WHAT IS NEEDED >>
Scan the data beneath this task and copy each line that includes "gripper".

++++ MATERIAL PROVIDED ++++

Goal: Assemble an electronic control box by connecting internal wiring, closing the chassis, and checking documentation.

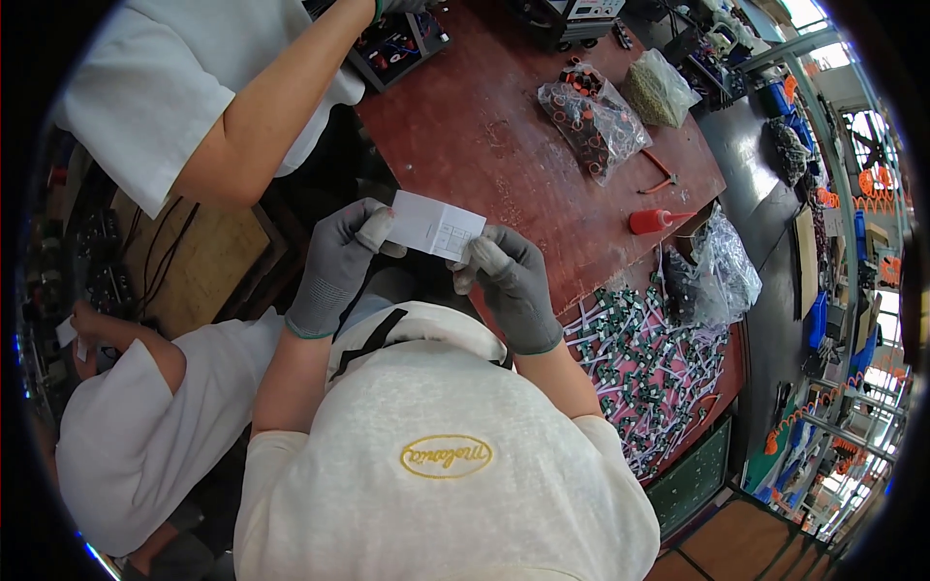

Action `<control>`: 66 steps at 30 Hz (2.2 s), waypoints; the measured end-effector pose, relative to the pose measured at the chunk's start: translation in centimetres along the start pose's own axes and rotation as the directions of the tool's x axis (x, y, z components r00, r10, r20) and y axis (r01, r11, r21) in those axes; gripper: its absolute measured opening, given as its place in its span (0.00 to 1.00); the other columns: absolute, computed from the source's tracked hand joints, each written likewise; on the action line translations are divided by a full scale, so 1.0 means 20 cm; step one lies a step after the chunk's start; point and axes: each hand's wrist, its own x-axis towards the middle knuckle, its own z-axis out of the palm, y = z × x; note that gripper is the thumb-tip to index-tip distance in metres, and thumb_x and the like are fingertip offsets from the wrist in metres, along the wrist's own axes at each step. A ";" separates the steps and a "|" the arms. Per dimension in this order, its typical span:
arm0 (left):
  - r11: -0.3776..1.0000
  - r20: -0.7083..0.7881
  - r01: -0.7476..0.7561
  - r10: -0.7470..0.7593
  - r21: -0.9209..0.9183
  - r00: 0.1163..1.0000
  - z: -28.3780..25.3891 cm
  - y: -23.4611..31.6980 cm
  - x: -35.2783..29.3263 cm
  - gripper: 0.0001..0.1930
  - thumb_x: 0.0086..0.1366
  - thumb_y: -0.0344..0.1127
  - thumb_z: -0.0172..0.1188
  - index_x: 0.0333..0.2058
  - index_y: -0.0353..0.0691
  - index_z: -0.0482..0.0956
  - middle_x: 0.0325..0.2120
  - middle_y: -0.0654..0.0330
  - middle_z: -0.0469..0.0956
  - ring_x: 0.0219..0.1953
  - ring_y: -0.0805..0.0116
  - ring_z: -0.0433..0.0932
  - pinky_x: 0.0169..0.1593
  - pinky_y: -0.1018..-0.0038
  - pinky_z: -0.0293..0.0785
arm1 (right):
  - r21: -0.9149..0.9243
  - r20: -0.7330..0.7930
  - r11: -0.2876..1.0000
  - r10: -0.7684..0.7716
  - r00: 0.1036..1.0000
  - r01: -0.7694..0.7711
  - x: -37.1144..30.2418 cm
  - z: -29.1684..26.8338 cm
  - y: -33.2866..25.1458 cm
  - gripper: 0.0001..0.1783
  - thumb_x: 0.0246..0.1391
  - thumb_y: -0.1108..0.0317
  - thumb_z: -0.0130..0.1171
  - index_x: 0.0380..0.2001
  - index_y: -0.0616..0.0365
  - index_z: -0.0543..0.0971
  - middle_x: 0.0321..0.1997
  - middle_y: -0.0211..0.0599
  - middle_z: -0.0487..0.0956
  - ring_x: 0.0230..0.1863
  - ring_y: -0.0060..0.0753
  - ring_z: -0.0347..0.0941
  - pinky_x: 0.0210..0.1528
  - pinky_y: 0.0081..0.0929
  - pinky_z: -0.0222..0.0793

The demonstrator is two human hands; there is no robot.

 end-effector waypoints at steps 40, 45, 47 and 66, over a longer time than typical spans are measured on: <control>0.982 -0.248 -0.123 0.086 -0.141 0.965 -0.02 -0.01 -0.16 0.12 0.62 0.37 0.59 0.40 0.35 0.76 0.29 0.65 0.77 0.30 0.81 0.72 0.38 0.82 0.70 | -0.437 0.122 0.898 -0.001 0.992 0.055 0.19 0.23 -0.03 0.11 0.55 0.66 0.56 0.37 0.64 0.75 0.31 0.29 0.76 0.31 0.15 0.68 0.35 0.17 0.66; 0.999 -0.140 -0.042 0.037 -0.035 0.990 -0.11 -0.01 -0.16 0.10 0.62 0.36 0.59 0.35 0.34 0.77 0.25 0.66 0.77 0.27 0.82 0.73 0.35 0.83 0.71 | -0.516 0.170 0.856 0.073 0.983 0.025 0.18 0.25 -0.07 0.12 0.54 0.68 0.56 0.38 0.66 0.76 0.31 0.30 0.77 0.32 0.16 0.68 0.35 0.17 0.66; 0.994 -0.103 0.046 -0.056 -0.096 0.993 -0.12 -0.01 -0.17 0.08 0.63 0.35 0.58 0.33 0.34 0.78 0.22 0.65 0.77 0.24 0.81 0.74 0.33 0.82 0.72 | -0.529 0.168 0.848 0.065 0.984 0.034 0.19 0.26 -0.07 0.13 0.53 0.67 0.57 0.38 0.66 0.76 0.31 0.30 0.77 0.31 0.17 0.68 0.35 0.17 0.66; 0.949 -0.091 0.084 -0.117 -0.305 0.989 -0.15 -0.05 -0.19 0.09 0.61 0.36 0.59 0.35 0.36 0.78 0.23 0.61 0.78 0.22 0.77 0.75 0.28 0.80 0.72 | -0.350 0.203 0.931 0.185 0.961 -0.105 0.27 0.22 0.00 0.14 0.53 0.63 0.58 0.37 0.62 0.77 0.29 0.28 0.75 0.26 0.14 0.69 0.29 0.12 0.66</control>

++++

OUTPUT FOR THIS EXERCISE >>
Action `<control>`: 66 steps at 30 Hz (2.2 s), waypoints; the measured end-effector pose, relative to the pose measured at the chunk's start: translation in centimetres along the start pose's own axes and rotation as the directions of the tool's x axis (x, y, z components r00, r10, r20) and y axis (r01, r11, r21) in those axes; gripper: its absolute measured opening, given as its place in its span (0.00 to 1.00); the other columns: absolute, computed from the source's tracked hand joints, each written likewise; on the action line translations are divided by a full scale, so 1.0 means 20 cm; step one lies a step after the chunk's start; point and axes: each hand's wrist, its own x-axis towards the middle knuckle, its own z-axis out of the palm, y = z × x; note that gripper is the thumb-tip to index-tip distance in metres, and thumb_x and the like are fingertip offsets from the wrist in metres, along the wrist's own axes at each step. A ";" separates the steps and a "|" the arms. Per dimension in this order, its typical span:
  - gripper: 0.0001..0.1930
  - gripper: 0.0001..0.1783

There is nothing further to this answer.